Il y a le système aérobique et anaérobique sans oublier la phosphocréatine.

Quand on s’intéresse un tant soit peu à l’utilisation de l’énergie durant l’exercice physique, on pense habituellement aux deux types différents de production d’énergie : aérobique et anaérobique. Le type aérobique est ce qui domine pour les efforts longs et de faible intensité, quand votre coeur et vos poumons sont capables de garder le rythme en termes de demande d’oxygène de la part des muscles.

L’anaérobique prend le relais pour les efforts courts et de forte intensité, et nous l’associons souvent au lactate qui est un produit dérivé (tout comme un carburant) dans les réactions qui produisent de l’adénosine triphosphate (ATP) sans oxygène.

Mais il existe aussi un troisième composant, ou plutôt une autre subdivision de l’énergie anaérobique qui n’a rien à voir avec le lactate (i.e. qui est à la fois “alactique” et “anaérobique”) : la phosphocréatine. C’est fondamentalement le système énergétique “immédiat” du corps : les muscles ont un petit stock d’approvisionnement en phosphocréatine qui peut être décomposé pour produire de l’énergie immédiate.
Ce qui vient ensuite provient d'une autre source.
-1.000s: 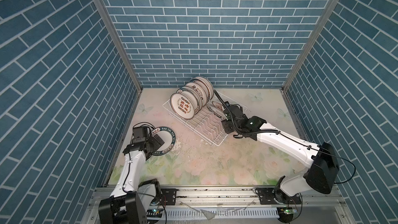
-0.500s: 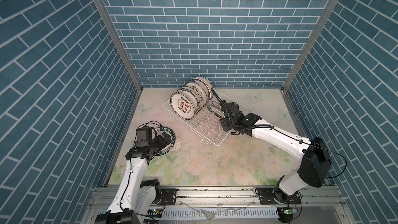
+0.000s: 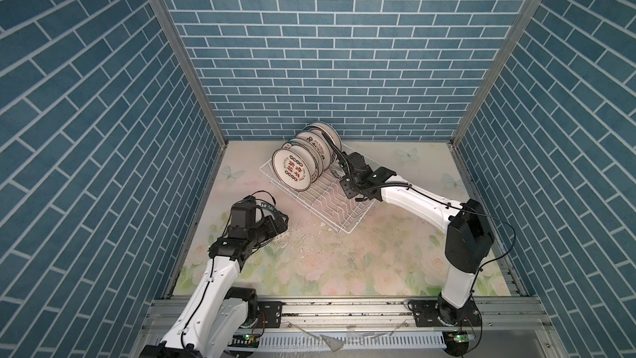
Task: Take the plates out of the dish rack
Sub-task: 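Lower the right gripper onto the next green-rimmed plate while the left draws back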
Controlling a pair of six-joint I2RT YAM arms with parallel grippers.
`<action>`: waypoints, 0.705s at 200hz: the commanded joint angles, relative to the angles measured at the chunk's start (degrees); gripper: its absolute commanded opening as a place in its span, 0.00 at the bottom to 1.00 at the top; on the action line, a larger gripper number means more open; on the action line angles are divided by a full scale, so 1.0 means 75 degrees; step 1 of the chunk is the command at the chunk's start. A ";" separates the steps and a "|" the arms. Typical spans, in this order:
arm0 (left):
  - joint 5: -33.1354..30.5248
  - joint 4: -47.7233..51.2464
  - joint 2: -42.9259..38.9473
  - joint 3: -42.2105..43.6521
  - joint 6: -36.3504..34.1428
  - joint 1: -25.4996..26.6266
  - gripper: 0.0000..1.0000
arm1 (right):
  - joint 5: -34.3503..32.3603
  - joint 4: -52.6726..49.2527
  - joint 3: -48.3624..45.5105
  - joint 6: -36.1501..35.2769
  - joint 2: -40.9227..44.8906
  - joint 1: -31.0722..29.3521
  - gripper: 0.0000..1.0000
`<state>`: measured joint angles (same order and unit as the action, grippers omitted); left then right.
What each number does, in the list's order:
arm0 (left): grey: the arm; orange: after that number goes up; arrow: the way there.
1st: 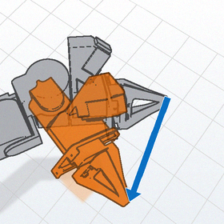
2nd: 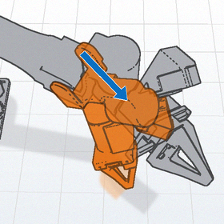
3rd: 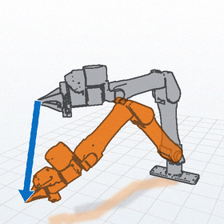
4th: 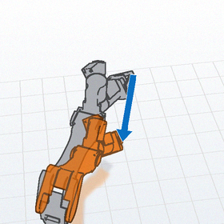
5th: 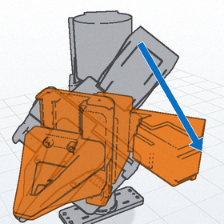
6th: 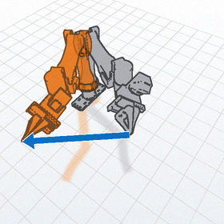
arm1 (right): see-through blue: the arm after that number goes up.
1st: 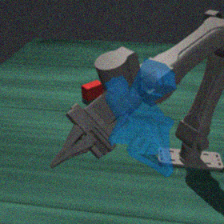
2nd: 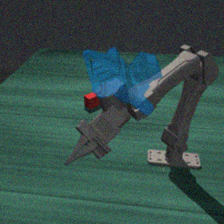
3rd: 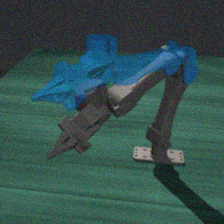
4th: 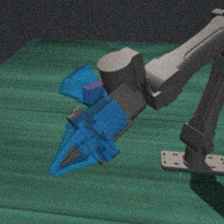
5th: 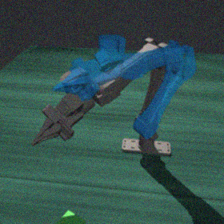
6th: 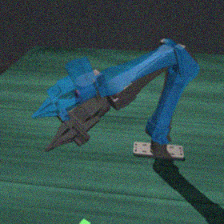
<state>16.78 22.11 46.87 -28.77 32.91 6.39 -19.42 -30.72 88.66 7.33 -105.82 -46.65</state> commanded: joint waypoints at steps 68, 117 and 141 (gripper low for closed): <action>-0.0727 -0.0585 -0.0011 0.0299 -0.0125 0.0079 0.99 | -0.0416 0.0293 0.0536 -0.1333 -0.0766 0.0090 0.28; -0.0756 -0.0848 0.0163 0.0366 -0.0218 0.0073 0.99 | -0.0578 0.0529 0.0396 -0.1457 -0.0823 0.0082 0.16; -0.0763 -0.0852 0.0074 0.0350 -0.0257 0.0074 0.99 | -0.0613 0.0608 0.0291 -0.1511 -0.0799 0.0099 0.12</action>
<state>11.77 16.95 47.99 -26.61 32.23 6.68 -25.76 -27.20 90.50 -3.97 -110.67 -45.34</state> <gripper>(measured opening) 0.994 0.131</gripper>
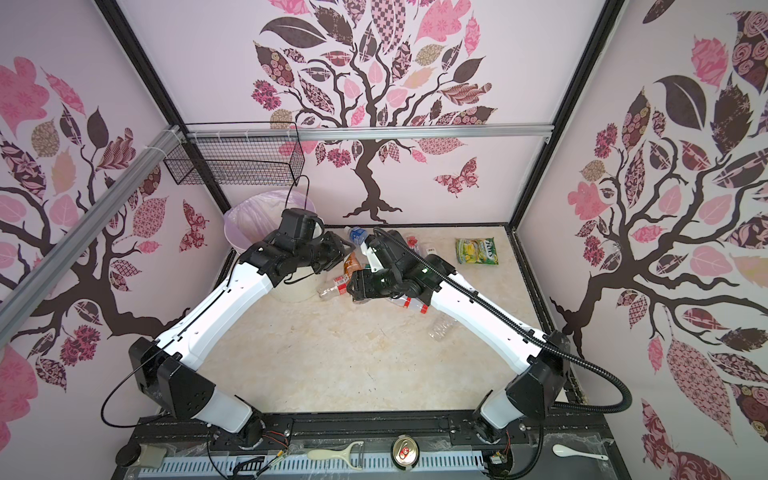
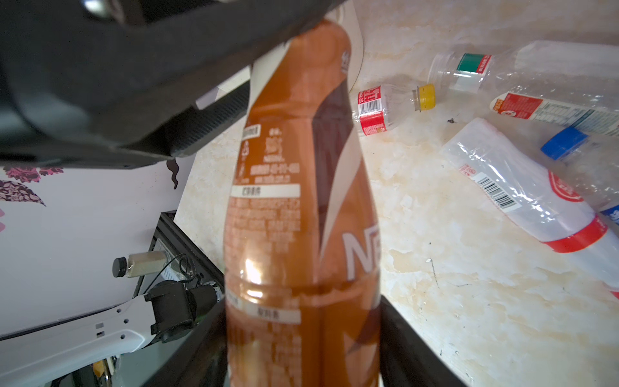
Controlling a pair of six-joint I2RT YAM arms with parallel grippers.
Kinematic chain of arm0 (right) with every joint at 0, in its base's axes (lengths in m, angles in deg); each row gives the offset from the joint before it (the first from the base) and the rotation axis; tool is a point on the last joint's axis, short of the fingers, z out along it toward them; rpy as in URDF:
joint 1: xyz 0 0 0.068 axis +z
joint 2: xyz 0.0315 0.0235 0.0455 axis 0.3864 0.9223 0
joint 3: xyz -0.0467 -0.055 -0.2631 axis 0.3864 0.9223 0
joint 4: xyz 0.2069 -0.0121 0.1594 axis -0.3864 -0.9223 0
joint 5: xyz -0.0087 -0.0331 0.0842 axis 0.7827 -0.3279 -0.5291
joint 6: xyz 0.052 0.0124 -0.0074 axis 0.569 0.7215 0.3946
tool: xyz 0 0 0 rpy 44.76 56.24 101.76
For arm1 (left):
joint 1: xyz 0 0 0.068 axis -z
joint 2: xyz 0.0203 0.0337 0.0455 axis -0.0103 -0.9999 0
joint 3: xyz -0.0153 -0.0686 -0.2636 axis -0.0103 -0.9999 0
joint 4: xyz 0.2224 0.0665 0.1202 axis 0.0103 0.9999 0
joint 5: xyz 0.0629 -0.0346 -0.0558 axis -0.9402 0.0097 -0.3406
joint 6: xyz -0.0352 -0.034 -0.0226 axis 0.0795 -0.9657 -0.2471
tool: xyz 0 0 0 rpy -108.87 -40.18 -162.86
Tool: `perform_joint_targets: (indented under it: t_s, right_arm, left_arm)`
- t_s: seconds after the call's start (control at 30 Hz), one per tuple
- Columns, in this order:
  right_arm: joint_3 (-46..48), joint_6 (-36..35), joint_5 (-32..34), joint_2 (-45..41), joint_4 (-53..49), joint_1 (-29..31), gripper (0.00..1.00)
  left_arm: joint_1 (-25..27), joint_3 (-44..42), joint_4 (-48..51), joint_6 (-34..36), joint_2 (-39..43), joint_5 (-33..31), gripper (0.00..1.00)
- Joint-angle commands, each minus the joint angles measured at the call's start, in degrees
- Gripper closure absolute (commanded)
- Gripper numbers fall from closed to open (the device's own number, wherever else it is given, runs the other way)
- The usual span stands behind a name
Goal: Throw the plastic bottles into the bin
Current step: 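Lift the Nescafe bottle over the bin with the left gripper while the right withdraws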
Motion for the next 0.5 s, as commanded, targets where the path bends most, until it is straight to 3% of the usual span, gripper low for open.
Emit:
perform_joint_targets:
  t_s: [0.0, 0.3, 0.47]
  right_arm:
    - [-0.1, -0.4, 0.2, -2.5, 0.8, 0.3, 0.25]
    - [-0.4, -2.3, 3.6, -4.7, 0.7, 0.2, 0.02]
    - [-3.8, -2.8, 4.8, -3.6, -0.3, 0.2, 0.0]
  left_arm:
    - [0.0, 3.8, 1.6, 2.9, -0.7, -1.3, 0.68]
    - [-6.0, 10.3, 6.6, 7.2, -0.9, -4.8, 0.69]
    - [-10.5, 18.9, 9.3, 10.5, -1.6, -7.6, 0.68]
C’est la source dominante d’énergie pour les sprints courts “à fond” ou pour soulever des objets lourds ; mais une fois qu’elle est épuisée (sur une durée de l’ordre de 10 secondes), elle ne reviendra pas tant qu’on n’aura pas renouvelé le stock (pendant le repos ou un exercice physique de faible intensité). Cela signifie que cette source d’énergie n’est pas disponible pendant une activité physique d’endurance et longue, mais qu’elle joue un rôle dans les courses de moyenne distance (demi-fond).

Une étude, publiée dans l’European Journal of Applied Physiology [1], a analysé des courses de natation de 200 mètres (qui, pour des athlètes de haut niveau, durent un temps moyen de 1,52 minute, comparables à une course à pieds sur 800 mètres). Étant donné qu’il est très difficile et très invasif de mesurer directement la phosphocréatine (car il faut faire des biopsies), l’objectif de l’étude était de comparer deux méthodes d’estimation indirecte de la quantité d’énergie délivrée par ce système.

L’une était de faire simplement certaines hypothèses sur la quantité de phosphocréatine stockée dans les muscles, de la quantité utilisée par chaque muscle pendant l’épreuve de natation, et de supposer que les nageurs avaient épuisé toute la phosphocréatine de leurs muscles pendant la course.

L’autre était de mesurer la dette d’oxygène des nageurs après qu’ils aient fini la course, l’hypothèse dans ce cas est que tout le souffle exhalé immédiatement après un sprint difficile est concentré sur la première priorité du corps qui est de renouveler ses stocks de phosphocréatine ; après seulement que cela soit fait il évacue le lactate, etc.

Voici un graphique qui montre la consommation d’oxygène avant, pendant et après une course de 200 mètres de natation à fond (mesurée avec un astucieux tuba “de faible résistance hydrodynamique” et un analyseur de gaz portable) :


Sur le côté droit du graphique on peut voir la consommation d’oxygène qui décline graduellement. Les chercheurs ont ajusté les données via une fonction exponentielle en deux parties : il y a le composant “rapide” (la ligne en tirets), dont ils supposent qu’elle correspond à l’énergie qui a été utilisée pour réapprovisionner en phosphocréatine, et le composant “lent” (la ligne en pointillés), qui intervient pour éliminer le lactate etc.

Résultats : les deux méthodes produisent des estimations plutôt similaires d’environ 32 kJ. En comparaison, on estime que le système d’énergie anaérobique lactique contribue pour environ 43 kJ, et la contribution aérobique est d’environ 211 kJ. Ainsi, le système de phosphocréatine contribue pour environ 12% de l’énergie nécessaire pour une course à fond de 2 minutes, ce qui est une bonne raison pour s’assurer qu’il ne soit pas totalement épuisé par des sprints trop nombreux immédiatement avant que la course commence. Mais la contribution manifestement la plus importante, même pour une course si courte, est toujours aérobique. C’est pourquoi l’endurance tue…

Références :

[1] Anaerobic alactic energy assessment in middle distance swimming. Eur J Appl Physiol. 2013. Sousa A, Figueiredo P, Zamparo P, Vilas-Boas JP, Fernandes RJ.